Der Golem Review
In the Jewish ghetto of 16th century Prague, Rabbi Löw (Albert Steinrück) gazes at the stars and sees portents of a great disaster to befall his community. Soon after this, the Holy Roman emperor, Luhois (Otto Gebühr) orders the jews to be expelled from the city. The Rabbi creates a clay golem as a protector for his people. He summons the demon Astaroth to learn the key to bringing the clay creature to life. The Golem saves the Jews from expulsion, but the lumbering creature is not easily controlled and when he runs loose, the whole of Prague is in danger of destruction.
Der Golem, subtitled ‘How He Came into the World’ was Paul Wegener’s third and most ambitious version of the Golem legend.
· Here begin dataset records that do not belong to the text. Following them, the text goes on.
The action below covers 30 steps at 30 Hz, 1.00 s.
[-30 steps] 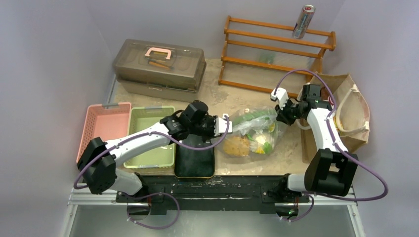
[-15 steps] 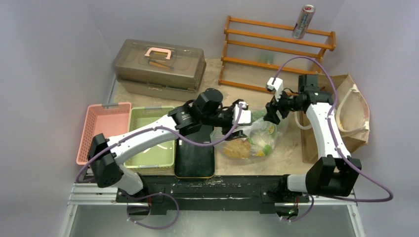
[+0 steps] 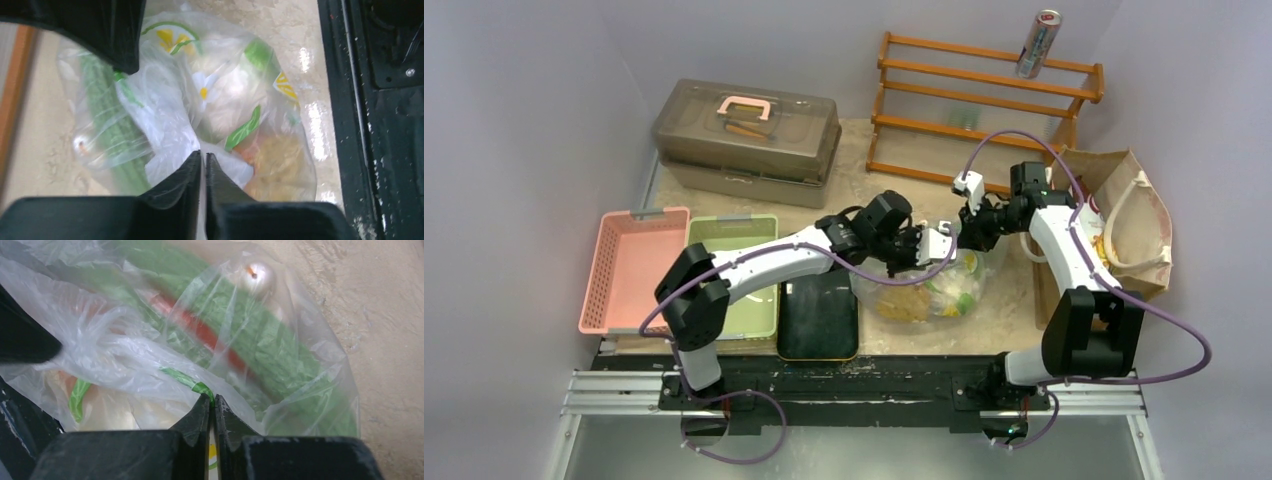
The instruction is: Untie the knot of the grocery bags and take out the mixed food
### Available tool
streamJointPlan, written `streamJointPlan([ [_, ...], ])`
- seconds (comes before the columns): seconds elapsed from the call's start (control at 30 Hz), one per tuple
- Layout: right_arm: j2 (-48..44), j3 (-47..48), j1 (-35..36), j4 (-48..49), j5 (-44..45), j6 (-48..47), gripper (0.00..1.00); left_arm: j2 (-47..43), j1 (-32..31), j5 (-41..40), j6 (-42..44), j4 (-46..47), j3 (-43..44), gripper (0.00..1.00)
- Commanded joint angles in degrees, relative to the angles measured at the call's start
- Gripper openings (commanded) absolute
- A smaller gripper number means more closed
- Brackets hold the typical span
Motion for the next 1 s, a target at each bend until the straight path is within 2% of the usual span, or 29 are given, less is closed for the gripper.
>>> streamJointPlan([
  [0.0,-2.54,1.45,-1.39,2.80,2.89,1.44,0.00,-8.63,3.57,-0.30,2.08,-2.51,0.37,0.00],
  [0.2,-5.23,6.62,-5.85,2.62,3.95,3.54,0.00,-21.12,5.29,1.73,3.75,-2.27,-7.19,0.00],
  [0.33,-6.76,9.66,-6.19,-2.84,0.11,2.82,0.00,-24.54,7.39,3.27,2.39,-2.88,-11.44,0.00],
  [0.4,-8.13,9.25,-6.26,-3.11,-1.07,4.85,0.00,-23.80,6.94,3.31,3.17,-3.66,-10.59,0.03],
  [0.43,-8.68,8.80,-6.19,-2.49,-1.88,6.23,0.00,-22.90,5.92,2.51,3.51,-3.16,-9.50,0.34],
  [0.5,-9.21,8.22,-6.17,-0.78,-3.48,9.44,0.00,-20.62,3.79,0.98,3.12,-0.36,-7.01,0.76],
  [0.53,-9.18,8.42,-6.17,-0.63,-4.20,10.39,0.00,-18.61,2.90,0.57,2.44,1.69,-5.63,0.85],
  [0.57,-8.95,8.77,-6.18,-0.84,-4.82,11.33,0.00,-16.63,1.90,0.03,2.43,2.87,-3.91,0.87],
  [0.7,-9.05,9.43,-6.03,-0.84,-6.44,13.92,0.00,-7.74,-1.85,-3.85,4.44,5.10,3.70,0.86],
  [0.77,-9.58,9.22,-6.09,-0.15,-6.14,14.63,0.00,-3.98,-2.87,-7.10,5.04,6.22,6.36,0.81],
  [0.87,-9.79,9.24,-6.05,-0.07,-4.54,14.68,0.00,-0.31,-3.56,-13.36,6.01,5.36,8.88,0.55],
  [0.97,-9.69,8.78,-6.23,1.27,-2.93,15.48,0.00,-2.36,-3.13,-16.98,6.57,4.07,5.08,0.28],
])
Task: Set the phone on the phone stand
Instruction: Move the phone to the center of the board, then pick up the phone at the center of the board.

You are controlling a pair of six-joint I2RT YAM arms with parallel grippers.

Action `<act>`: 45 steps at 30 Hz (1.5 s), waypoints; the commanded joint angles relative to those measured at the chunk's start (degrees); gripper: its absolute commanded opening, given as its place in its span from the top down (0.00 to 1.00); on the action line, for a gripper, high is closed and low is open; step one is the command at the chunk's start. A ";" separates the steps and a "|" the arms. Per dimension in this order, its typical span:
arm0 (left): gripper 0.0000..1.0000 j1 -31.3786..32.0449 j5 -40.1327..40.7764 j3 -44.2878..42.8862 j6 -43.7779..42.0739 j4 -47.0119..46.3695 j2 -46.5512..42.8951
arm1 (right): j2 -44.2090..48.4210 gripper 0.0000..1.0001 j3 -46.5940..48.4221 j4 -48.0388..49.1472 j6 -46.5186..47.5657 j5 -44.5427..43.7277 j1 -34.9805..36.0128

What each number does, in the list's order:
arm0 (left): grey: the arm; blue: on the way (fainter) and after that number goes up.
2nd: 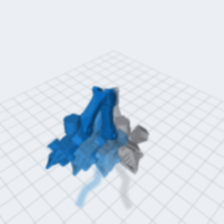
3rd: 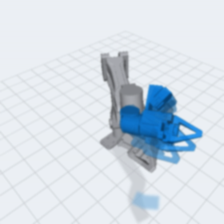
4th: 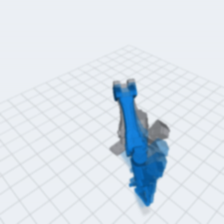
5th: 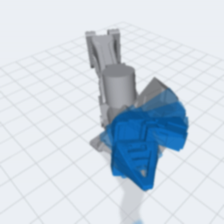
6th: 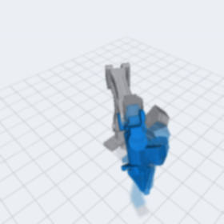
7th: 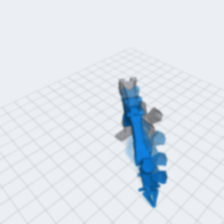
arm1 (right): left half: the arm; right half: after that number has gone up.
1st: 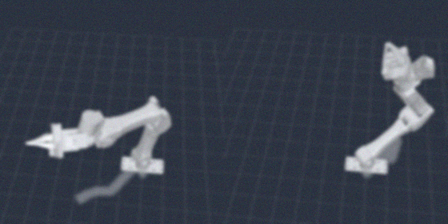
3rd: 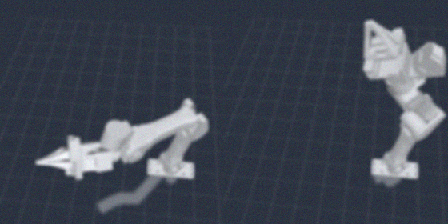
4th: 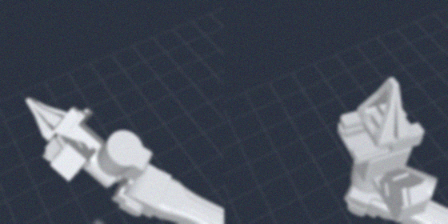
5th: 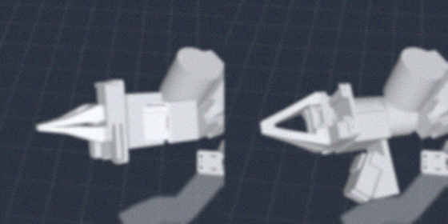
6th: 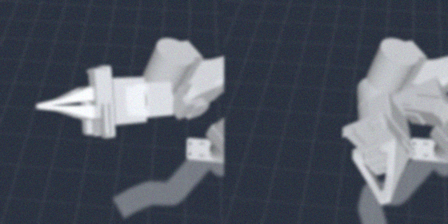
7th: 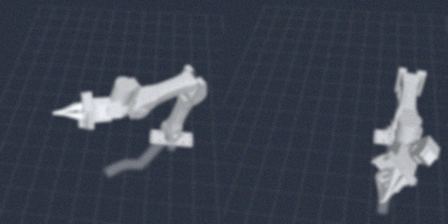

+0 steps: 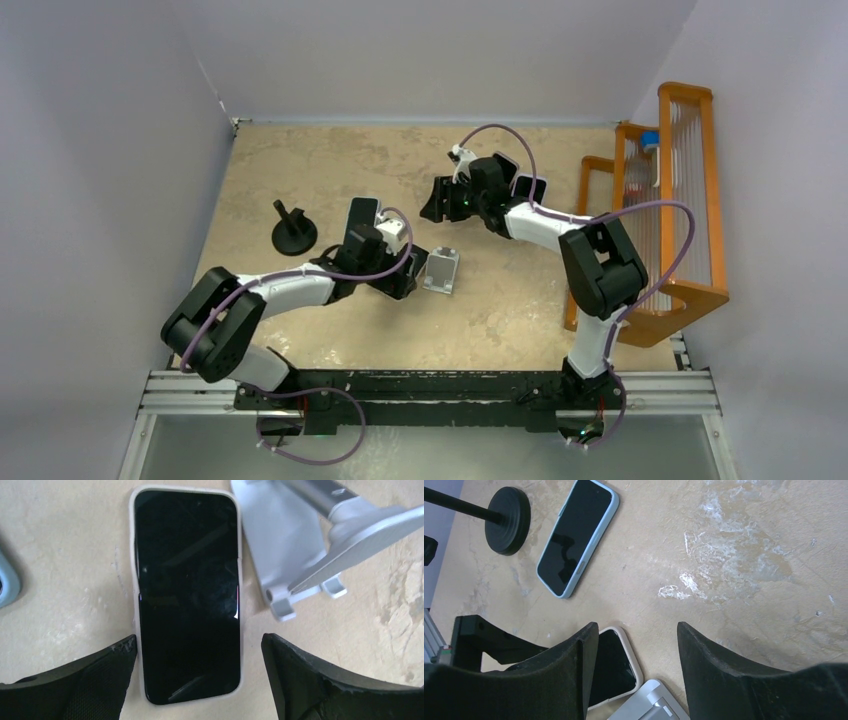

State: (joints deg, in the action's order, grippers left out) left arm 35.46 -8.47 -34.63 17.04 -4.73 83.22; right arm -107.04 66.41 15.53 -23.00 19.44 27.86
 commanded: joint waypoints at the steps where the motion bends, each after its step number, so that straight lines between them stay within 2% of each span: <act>1: 0.08 2.89 3.08 -1.39 0.72 0.29 3.77 | 3.66 0.38 -0.10 -0.83 1.37 1.19 0.09; 9: 0.06 6.36 11.33 -2.20 2.48 1.43 7.88 | 4.34 0.38 -0.41 -1.20 1.61 1.28 -0.06; 15: 0.05 11.13 19.85 -5.53 4.66 6.18 12.77 | 4.95 0.38 -0.23 -1.55 1.64 1.17 -0.25; 19: 0.14 11.38 20.90 -6.50 5.53 7.74 14.16 | 5.59 0.38 -0.45 -1.64 1.67 1.30 -0.50; 21: 0.23 11.34 20.59 -6.67 5.81 7.96 14.37 | 5.94 0.38 -0.58 -1.65 1.66 1.34 -0.71; 25: 0.51 11.35 18.43 -6.48 7.05 8.01 14.96 | 6.55 0.38 -0.91 -1.57 1.68 1.46 -1.02; 26: 0.63 11.32 17.73 -6.31 7.57 8.03 15.15 | 6.72 0.38 -0.97 -1.51 1.70 1.43 -1.04; 28: 0.92 11.37 16.31 -5.62 8.75 7.68 16.08 | 6.92 0.38 -1.24 -1.26 1.71 1.30 -1.20; 29: 1.00 11.45 15.68 -5.25 9.40 7.59 16.25 | 6.89 0.38 -1.27 -1.21 1.65 1.38 -1.27; 37: 1.00 11.26 17.01 -3.38 10.19 2.43 8.96 | 3.82 0.39 -1.73 1.84 1.27 4.08 -1.40; 38: 0.96 11.15 17.40 -4.35 9.68 3.27 8.74 | 3.58 0.39 -1.75 2.44 1.24 4.43 -1.36; 40: 0.56 11.12 18.68 -6.68 9.16 6.97 9.68 | 3.71 0.39 -1.80 3.38 0.97 4.79 -1.38; 42: 0.27 11.21 20.11 -8.22 9.63 10.43 10.13 | 4.17 0.39 -1.75 3.22 0.97 4.94 -1.38; 43: 0.20 11.21 21.64 -8.36 10.95 11.72 9.58 | 4.56 0.39 -1.77 2.89 1.08 5.11 -1.35; 45: 0.16 11.25 23.83 -7.30 13.77 13.48 6.70 | 5.09 0.39 -1.80 2.39 1.37 5.00 -1.34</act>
State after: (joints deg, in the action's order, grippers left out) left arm 46.89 11.07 -43.48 26.63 -4.45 91.31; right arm -103.53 65.08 16.64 -22.04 22.76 26.61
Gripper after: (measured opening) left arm 0.797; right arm 0.615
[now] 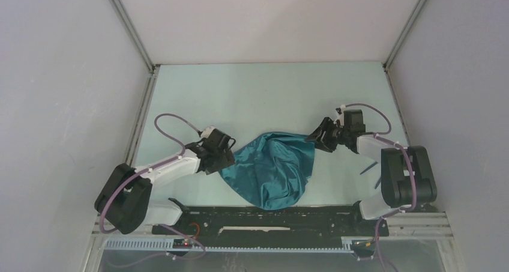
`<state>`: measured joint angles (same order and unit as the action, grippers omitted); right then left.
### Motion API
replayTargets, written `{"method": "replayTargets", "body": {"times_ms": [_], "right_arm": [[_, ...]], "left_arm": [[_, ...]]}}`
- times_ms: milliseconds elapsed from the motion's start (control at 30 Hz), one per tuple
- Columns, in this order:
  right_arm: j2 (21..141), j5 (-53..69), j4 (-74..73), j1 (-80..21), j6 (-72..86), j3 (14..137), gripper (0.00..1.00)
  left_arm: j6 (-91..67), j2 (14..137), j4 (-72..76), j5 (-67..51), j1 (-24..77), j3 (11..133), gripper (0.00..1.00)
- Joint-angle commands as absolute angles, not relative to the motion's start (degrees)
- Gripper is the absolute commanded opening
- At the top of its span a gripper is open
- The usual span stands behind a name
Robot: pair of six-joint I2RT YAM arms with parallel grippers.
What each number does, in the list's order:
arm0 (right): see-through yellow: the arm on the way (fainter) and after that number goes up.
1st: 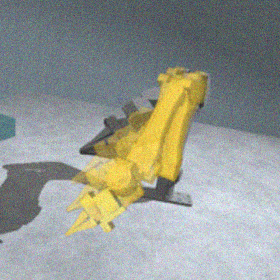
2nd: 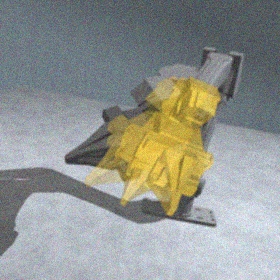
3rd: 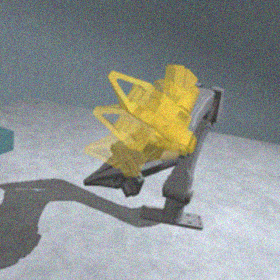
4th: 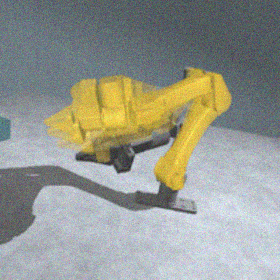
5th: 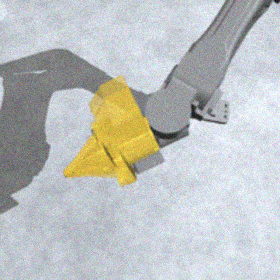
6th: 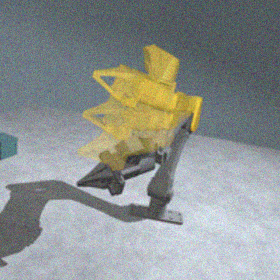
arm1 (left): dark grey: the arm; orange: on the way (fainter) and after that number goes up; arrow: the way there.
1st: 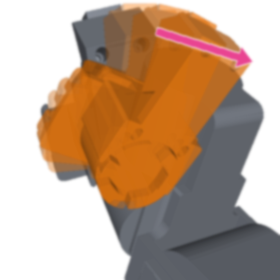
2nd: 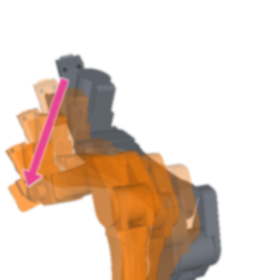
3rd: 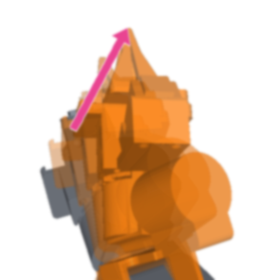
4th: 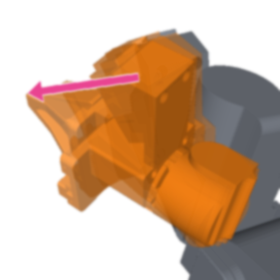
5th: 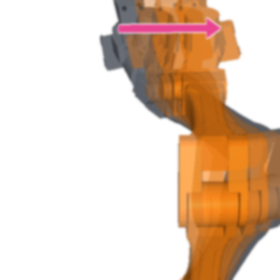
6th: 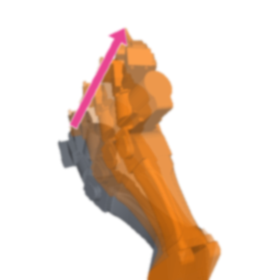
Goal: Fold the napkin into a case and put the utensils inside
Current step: Pick up the crumpled napkin from the corner of the board, then flatten out the crumpled napkin at the center of the board.
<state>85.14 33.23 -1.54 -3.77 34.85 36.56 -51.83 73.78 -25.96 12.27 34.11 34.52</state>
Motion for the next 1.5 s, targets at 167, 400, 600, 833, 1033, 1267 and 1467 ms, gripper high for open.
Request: {"method": "replayTargets", "body": {"times_ms": [167, 400, 600, 833, 1033, 1267, 1467], "right_arm": [[92.4, 40.9, 7.5, -3.0, 35.9, 44.6, 0.15], [79.6, 36.8, 0.6, -2.5, 31.0, 49.6, 0.0], [62.9, 34.3, -12.6, -2.7, 26.0, 56.9, 0.0], [41.2, 34.8, -17.6, -4.1, 24.1, 61.4, 0.0], [35.4, 34.5, -12.8, -4.4, 26.9, 61.8, 0.0], [53.5, 25.2, -8.7, -2.5, 29.2, 64.4, 0.0], [81.2, 23.6, -9.4, -0.4, 32.0, 72.4, 0.0]], "left_arm": [[-53.3, 81.9, -22.8, 14.5, 30.8, 37.0, 0.29], [-42.5, 75.5, -34.1, 18.8, 25.2, 51.8, 0.0], [-28.0, 65.4, -42.2, 20.7, 24.7, 70.0, 0.0], [-16.5, 48.1, -39.8, 11.5, 25.0, 79.1, 0.0], [-16.0, 44.4, -40.0, 9.4, 25.1, 84.1, 0.0], [-16.3, 63.3, -43.3, 22.9, 23.7, 94.0, 0.0], [-15.7, 99.2, -52.1, 25.3, 19.1, 116.2, 0.0]]}}
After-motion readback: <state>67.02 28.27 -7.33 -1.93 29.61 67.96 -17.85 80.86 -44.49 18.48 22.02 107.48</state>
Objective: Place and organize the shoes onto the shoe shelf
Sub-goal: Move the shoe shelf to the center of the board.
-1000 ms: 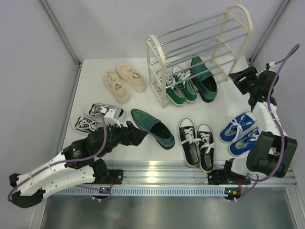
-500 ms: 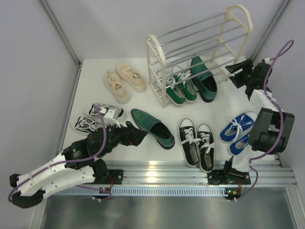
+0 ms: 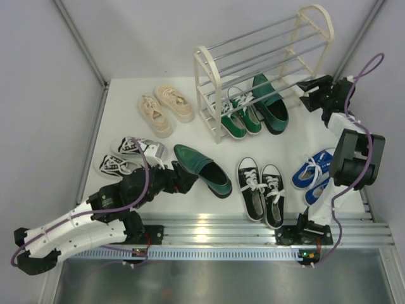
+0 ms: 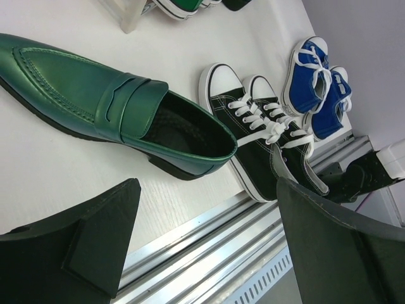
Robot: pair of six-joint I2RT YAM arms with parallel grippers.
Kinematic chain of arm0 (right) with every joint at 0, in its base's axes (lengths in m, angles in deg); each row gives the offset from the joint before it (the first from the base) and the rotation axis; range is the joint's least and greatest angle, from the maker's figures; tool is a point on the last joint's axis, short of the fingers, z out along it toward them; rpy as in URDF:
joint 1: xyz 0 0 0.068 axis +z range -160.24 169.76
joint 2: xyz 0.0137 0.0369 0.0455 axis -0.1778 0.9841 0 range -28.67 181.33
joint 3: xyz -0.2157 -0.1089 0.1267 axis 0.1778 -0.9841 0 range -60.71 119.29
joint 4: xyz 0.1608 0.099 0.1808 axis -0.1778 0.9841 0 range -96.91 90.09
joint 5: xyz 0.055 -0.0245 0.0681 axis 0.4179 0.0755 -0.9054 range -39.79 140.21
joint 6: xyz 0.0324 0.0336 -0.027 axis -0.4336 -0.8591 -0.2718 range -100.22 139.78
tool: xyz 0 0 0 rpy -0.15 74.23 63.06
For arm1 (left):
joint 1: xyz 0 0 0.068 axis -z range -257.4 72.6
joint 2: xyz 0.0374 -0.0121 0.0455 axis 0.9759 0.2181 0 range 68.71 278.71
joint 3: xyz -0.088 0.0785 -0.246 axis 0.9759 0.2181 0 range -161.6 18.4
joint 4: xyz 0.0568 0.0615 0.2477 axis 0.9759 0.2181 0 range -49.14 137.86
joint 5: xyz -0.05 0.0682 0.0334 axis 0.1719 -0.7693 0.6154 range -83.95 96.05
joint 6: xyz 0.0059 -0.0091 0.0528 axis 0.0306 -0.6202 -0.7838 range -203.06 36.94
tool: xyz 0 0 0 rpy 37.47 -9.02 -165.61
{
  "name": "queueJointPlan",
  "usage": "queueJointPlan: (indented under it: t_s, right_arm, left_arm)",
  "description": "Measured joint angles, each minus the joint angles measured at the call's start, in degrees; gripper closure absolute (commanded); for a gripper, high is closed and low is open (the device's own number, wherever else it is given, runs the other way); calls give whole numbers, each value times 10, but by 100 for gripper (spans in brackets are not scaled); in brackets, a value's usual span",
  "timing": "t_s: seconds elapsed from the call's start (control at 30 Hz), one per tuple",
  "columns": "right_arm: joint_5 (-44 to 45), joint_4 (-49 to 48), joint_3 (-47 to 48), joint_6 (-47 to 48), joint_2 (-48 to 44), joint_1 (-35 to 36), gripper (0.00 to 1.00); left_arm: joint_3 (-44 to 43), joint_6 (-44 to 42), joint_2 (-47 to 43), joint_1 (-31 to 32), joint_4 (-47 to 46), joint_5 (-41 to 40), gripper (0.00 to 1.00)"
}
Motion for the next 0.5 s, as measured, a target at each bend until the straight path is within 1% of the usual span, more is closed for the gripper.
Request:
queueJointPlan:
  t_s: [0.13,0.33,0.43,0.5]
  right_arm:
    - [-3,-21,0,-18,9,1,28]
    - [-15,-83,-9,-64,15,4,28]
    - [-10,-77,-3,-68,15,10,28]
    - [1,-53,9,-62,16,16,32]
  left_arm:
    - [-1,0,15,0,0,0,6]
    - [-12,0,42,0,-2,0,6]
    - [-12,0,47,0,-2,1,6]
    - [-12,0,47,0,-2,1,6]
There are no longer any prints in existence of the 1915 or 1917 films, so it is a wonder that this wonderful example of silent German Expressionist cinema is still with us. The setting is fantastic – created at Ufa’s Templehof studio, the recreated 16th century Prague is warren of winding cobblestone streets, with gothic arches, deformed dwellings and towers twisting skyward. The interiors - less angular than other examples of German expressionism - also match the mood of the film and the characters, walls curving inward and staircases spiralling crookedly. The images are striking and many scenes will resonate in the mind, made all the more evocative and powerful through of the nature of silent cinema and the necessity of speaking through images. The look of the film clearly influenced the early horror and noir films in Hollywood. Cinematographer Karl Freund would later go to work with Fritz Lang on Metropolis and for Universal Studios on Dracula (1931) and The Murders In The Rue Morgue (1932). The influence of his work on Der Golem can clearly be felt through James Whale’s Frankenstein (1931).
Eureka have released a new print of Der Golem, extensively restored by the Friedrich-Wilhelm-Murnau-Stiftung. The film’s projection speed has been corrected to 20fps for this release and runs to 85 minutes. The running time on previous releases is 64 minutes, so this is a considerable improvement.
The picture quality of the restored film is superb. It is astonishing to think you are looking at an 83 year-old film in such a remarkably preserved state. The aspect ratio is the original 1.33:1 and the film has been tinted as it originally would have been. There is no great range of greyscale tones, the image is pretty much high contrast chiaroscuro black and white and the tinting makes this more striking. See a comparison between the unrestored black and white image from an earlier Stonevision release and the restored tinted Eureka release below (thanks to Anthony Nield for the comparison screenshot). The newer image is sharper and the contrast offers a sense of greater depth (click on the images to enlarge).
Marks are obviously evident on a film as old as this, although the film has been restored as far as possible without reconstructing beyond existing materials. The picture never looks seriously damaged - on the contrary, the clarity of the image is remarkable. It never has the luminous brilliance of the restored Metropolis, but it is still much better than anyone would reasonable expect for a film this old.
English and German versions of the film are provided. This includes intertitles and text that appears within the film itself (see example below). English text remains faithful to the style of the original.
Obviously since this is a silent film, the sound quality is not the most important feature. The musical score however, is presented in Dolby Digital 2.0 and performs well.
R Dixon Smith’s essay The Kingdom of ghosts: Paul Wegener’s The Golem and the Expressionist Tradition places the film in the context of its time and examines the Expressionist cinema of the period. The documentary is superbly illustrated with clips from the stunning early German Expressionist classics – The Cabinet of Doctor Caligari (1920), Nosferatu (1922), Waxworks (1924), Faust (1926), The Student of Prague (1926) and Metropolis (1927).
The gallery shows photographs, illustrations and promotional artwork from the film and from a 1915 novel by Hugo Steiner-Prag. The chiaroscuro designs are very much in the character of the film. The stills can be navigated or they will automatically forward.
What you have here is a wonderful film from a unique period of innovation and experimentation in cinema, producing such classics as Nosferatu, The Cabinet of Doctor Caligari and Metropolis. Der Golem is a fascinating film that, through the magic of silent cinema is endlessly re-watchable and will speak to you differently each time you watch it. Like their forthcoming release of M, the Eureka DVD presentation of the restored version of Der Golem together with the extra features give a classic film a welcome new lease of life.